> **TASK DIRECTIONS**
Report every line of the records that contains the word "labels".

[DATA FOR ANALYSIS Boundary: Start]

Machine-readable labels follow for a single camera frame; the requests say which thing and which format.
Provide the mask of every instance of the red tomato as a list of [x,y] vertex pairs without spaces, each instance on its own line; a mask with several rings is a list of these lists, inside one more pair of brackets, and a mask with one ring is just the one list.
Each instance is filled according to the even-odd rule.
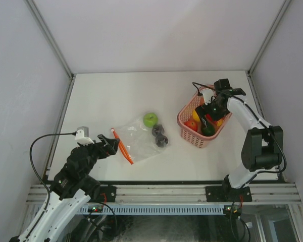
[[190,129],[194,130],[197,132],[197,122],[190,119],[184,123],[186,126],[188,126]]

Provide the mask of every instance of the transparent plastic sheet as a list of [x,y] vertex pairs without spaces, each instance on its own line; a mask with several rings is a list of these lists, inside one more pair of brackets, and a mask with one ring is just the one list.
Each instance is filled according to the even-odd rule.
[[199,241],[195,216],[134,216],[113,242]]
[[161,120],[158,118],[157,127],[148,128],[143,117],[144,114],[126,125],[114,128],[134,163],[162,153],[169,145],[166,127]]

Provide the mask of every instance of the metal corner post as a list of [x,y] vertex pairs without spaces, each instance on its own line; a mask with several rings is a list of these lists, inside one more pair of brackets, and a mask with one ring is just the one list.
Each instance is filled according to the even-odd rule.
[[291,2],[292,2],[292,0],[284,0],[284,3],[282,5],[282,7],[280,8],[280,10],[279,10],[279,12],[278,12],[278,14],[277,14],[277,16],[276,16],[276,18],[275,18],[272,26],[271,26],[271,28],[269,29],[269,31],[268,31],[265,39],[264,39],[264,42],[262,43],[262,46],[260,47],[260,49],[259,49],[259,51],[258,51],[258,53],[257,53],[257,55],[256,55],[256,57],[255,57],[255,59],[253,61],[253,63],[251,64],[251,67],[249,69],[249,74],[250,75],[253,74],[253,72],[254,72],[254,70],[255,70],[255,68],[256,68],[259,60],[261,59],[261,57],[262,57],[265,49],[267,48],[269,42],[271,41],[271,39],[272,39],[272,37],[273,37],[273,35],[274,35],[277,27],[279,26],[281,20],[283,19],[283,16],[285,15],[285,13],[286,13],[288,7],[290,6]]
[[62,52],[60,51],[56,41],[54,40],[53,35],[51,34],[44,18],[40,14],[40,11],[39,11],[38,7],[36,6],[35,2],[33,0],[24,0],[24,2],[26,3],[27,7],[31,11],[35,21],[37,22],[39,28],[41,29],[43,35],[45,36],[45,39],[48,41],[49,45],[51,46],[57,59],[63,66],[66,74],[69,76],[70,79],[72,79],[72,77],[73,77],[72,71],[71,71],[70,67],[68,66]]

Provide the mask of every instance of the apple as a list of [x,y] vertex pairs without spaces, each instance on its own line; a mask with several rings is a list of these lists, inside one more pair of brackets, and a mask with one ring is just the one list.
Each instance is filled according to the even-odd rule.
[[143,124],[148,128],[154,127],[158,123],[158,117],[153,112],[146,113],[143,117]]
[[197,132],[197,122],[195,120],[188,120],[184,123],[186,126],[188,126],[190,129]]

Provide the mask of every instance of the wall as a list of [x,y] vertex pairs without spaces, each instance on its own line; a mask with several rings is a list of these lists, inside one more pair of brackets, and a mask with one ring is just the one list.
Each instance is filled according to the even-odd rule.
[[303,0],[293,1],[254,73],[268,120],[284,129],[286,176],[303,202]]
[[[16,235],[30,185],[32,141],[54,131],[68,87],[58,63],[22,0],[0,0],[0,241]],[[34,148],[42,173],[49,138]]]
[[248,70],[284,0],[35,0],[74,73]]

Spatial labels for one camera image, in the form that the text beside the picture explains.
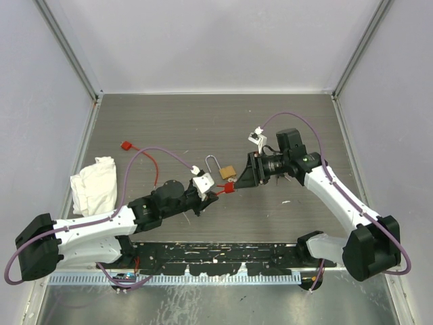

[DATA FOR ANALYSIS Boundary: End]

> **TASK RESULT**
Machine-readable labels follow for a single camera frame; the requests say which thing and which format.
Spatial labels for one camera image, in the form that the text beside the picture explains.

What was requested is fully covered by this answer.